**Exercise prompt**.
Find the string "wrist" in the records. Copy each line that has it.

**Material to process**.
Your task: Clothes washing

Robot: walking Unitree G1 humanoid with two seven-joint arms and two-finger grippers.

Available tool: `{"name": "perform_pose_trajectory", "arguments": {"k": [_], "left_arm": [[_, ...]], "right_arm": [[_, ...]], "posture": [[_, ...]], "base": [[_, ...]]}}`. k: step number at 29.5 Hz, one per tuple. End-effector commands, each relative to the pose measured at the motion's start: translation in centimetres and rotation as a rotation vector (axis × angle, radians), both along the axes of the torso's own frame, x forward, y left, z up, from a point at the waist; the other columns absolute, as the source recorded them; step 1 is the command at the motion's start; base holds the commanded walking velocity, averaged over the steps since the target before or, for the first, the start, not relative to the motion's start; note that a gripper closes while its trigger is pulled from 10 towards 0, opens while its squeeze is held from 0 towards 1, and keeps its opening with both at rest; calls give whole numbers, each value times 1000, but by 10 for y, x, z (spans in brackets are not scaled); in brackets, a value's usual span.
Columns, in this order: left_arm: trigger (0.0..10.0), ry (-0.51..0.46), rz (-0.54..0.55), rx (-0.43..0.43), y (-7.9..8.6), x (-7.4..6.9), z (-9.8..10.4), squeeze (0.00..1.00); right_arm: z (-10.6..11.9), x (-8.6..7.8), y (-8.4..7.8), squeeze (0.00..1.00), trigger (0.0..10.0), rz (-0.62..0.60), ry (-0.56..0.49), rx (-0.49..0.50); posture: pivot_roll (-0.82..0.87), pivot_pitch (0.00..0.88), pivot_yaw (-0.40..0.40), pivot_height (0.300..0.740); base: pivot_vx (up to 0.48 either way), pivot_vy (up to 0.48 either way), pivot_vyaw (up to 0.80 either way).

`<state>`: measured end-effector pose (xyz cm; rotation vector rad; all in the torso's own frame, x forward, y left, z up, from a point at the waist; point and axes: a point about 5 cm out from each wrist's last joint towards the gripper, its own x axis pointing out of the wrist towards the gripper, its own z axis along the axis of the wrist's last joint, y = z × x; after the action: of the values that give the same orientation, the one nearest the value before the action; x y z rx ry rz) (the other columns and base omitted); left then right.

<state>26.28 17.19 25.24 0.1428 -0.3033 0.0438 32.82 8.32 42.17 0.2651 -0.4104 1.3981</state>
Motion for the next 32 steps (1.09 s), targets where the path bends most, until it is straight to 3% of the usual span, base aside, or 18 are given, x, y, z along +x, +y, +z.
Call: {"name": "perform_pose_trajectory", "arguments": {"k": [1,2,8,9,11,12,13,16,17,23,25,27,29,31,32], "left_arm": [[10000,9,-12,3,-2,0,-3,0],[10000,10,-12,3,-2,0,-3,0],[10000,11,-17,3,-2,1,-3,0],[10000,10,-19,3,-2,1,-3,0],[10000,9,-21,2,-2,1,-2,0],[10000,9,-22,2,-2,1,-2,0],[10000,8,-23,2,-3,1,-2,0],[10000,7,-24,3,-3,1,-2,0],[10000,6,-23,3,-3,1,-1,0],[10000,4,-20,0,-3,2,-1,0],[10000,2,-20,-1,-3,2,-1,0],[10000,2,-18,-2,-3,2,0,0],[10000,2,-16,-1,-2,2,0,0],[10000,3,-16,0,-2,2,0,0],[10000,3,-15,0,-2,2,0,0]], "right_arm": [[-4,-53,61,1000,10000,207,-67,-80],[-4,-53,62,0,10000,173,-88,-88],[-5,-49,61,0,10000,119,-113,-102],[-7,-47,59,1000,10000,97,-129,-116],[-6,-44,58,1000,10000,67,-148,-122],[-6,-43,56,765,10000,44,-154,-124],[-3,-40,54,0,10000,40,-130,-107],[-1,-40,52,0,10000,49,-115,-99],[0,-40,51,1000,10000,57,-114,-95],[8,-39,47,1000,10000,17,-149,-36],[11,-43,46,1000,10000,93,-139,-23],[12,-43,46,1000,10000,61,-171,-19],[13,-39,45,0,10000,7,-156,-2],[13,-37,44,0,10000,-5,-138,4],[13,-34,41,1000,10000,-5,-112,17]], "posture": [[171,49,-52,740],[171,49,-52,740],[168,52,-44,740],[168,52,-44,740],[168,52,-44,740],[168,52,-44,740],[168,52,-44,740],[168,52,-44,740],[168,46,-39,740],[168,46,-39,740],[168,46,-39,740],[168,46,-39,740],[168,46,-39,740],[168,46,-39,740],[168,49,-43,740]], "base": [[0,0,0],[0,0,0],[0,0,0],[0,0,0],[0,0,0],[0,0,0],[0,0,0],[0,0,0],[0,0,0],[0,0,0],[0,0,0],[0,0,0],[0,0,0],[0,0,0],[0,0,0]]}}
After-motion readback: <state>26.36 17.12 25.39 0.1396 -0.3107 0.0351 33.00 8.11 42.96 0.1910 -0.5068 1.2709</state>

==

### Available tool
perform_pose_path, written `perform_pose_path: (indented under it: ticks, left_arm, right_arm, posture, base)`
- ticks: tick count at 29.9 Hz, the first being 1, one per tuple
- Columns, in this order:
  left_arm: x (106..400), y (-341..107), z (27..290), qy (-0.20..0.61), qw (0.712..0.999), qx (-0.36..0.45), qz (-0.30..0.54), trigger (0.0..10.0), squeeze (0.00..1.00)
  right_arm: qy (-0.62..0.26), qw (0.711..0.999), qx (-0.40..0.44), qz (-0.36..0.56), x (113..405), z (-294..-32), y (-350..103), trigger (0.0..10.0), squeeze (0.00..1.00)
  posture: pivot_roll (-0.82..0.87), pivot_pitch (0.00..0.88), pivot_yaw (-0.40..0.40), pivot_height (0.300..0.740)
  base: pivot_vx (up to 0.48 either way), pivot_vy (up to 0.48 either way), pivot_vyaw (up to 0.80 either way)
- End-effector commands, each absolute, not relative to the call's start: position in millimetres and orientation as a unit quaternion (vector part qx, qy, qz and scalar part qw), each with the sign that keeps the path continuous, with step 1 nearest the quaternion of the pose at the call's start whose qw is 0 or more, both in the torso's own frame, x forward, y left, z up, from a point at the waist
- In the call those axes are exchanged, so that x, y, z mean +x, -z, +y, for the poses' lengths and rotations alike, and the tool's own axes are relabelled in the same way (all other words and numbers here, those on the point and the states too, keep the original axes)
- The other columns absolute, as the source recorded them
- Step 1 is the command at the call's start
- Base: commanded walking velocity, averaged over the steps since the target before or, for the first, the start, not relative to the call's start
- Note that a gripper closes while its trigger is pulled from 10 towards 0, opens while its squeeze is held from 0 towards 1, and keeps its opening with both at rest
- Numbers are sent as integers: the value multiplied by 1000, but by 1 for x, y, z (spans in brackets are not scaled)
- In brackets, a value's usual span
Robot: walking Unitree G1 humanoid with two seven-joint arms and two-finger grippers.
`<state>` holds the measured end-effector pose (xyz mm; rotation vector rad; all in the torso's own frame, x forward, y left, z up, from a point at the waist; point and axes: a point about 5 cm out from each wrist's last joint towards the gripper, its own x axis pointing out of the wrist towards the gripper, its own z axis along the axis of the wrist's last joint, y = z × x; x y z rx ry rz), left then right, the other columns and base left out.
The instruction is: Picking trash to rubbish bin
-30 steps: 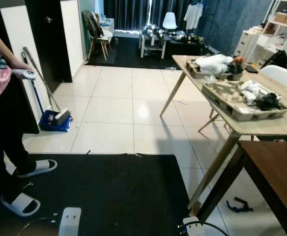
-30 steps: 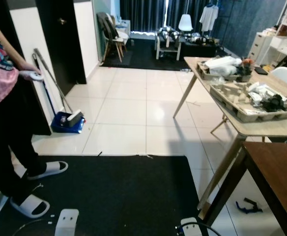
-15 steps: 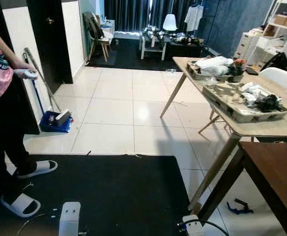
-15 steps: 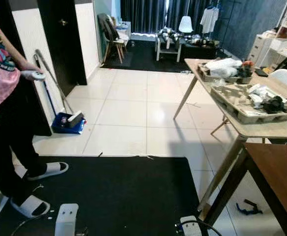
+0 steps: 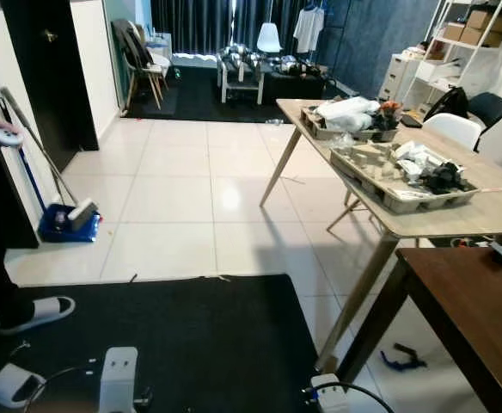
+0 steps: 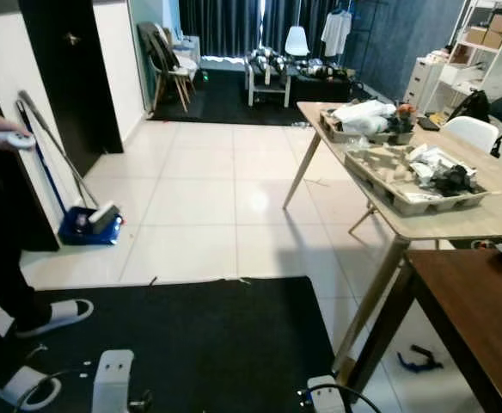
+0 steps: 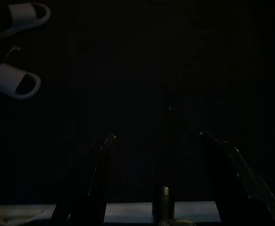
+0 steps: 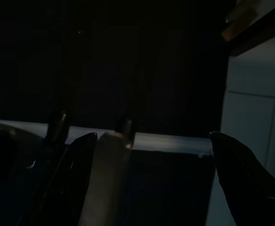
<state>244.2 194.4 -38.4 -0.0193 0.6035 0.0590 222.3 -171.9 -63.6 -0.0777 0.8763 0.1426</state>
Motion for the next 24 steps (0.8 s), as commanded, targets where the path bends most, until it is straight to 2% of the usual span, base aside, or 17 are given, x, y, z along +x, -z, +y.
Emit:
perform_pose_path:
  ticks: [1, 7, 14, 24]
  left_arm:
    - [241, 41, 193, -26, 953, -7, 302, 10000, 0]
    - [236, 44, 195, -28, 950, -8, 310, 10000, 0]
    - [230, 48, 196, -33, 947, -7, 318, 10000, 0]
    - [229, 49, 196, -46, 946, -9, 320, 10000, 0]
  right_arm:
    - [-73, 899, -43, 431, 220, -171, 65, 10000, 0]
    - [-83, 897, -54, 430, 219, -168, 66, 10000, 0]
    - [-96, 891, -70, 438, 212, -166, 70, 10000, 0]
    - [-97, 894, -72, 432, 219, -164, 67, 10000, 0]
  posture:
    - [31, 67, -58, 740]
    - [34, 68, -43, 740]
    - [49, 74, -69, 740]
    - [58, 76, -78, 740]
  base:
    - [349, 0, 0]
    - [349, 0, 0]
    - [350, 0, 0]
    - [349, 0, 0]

**Exercise result**.
`<state>`: measured end-effector pose (xyz cm; rotation vector rad; all in the torso's own frame, x forward, y left, z up, from a point at the waist; point and axes: a point about 5 cm out from each wrist's last joint towards the gripper, its own x axis pointing out of the wrist towards the gripper, its own z axis along the axis of the wrist's last joint, y = z × x; after the action: of the values that give the same orientation, the one nearest the value before the action; x y z rx ry rz) (the other columns and base omitted); left then right.
`<state>` holds the measured end-effector pose (xyz mm; rotation vector rad; all in the torso's own frame, x forward, y left, z up, from a point at the waist; point and axes: a point about 5 cm out from each wrist's last joint towards the gripper, its own x axis pointing out of the wrist towards the gripper, its own z axis along the axis of the wrist's last joint, y = z × x; x y z rx ry rz), left then right, the other columns and base left out.

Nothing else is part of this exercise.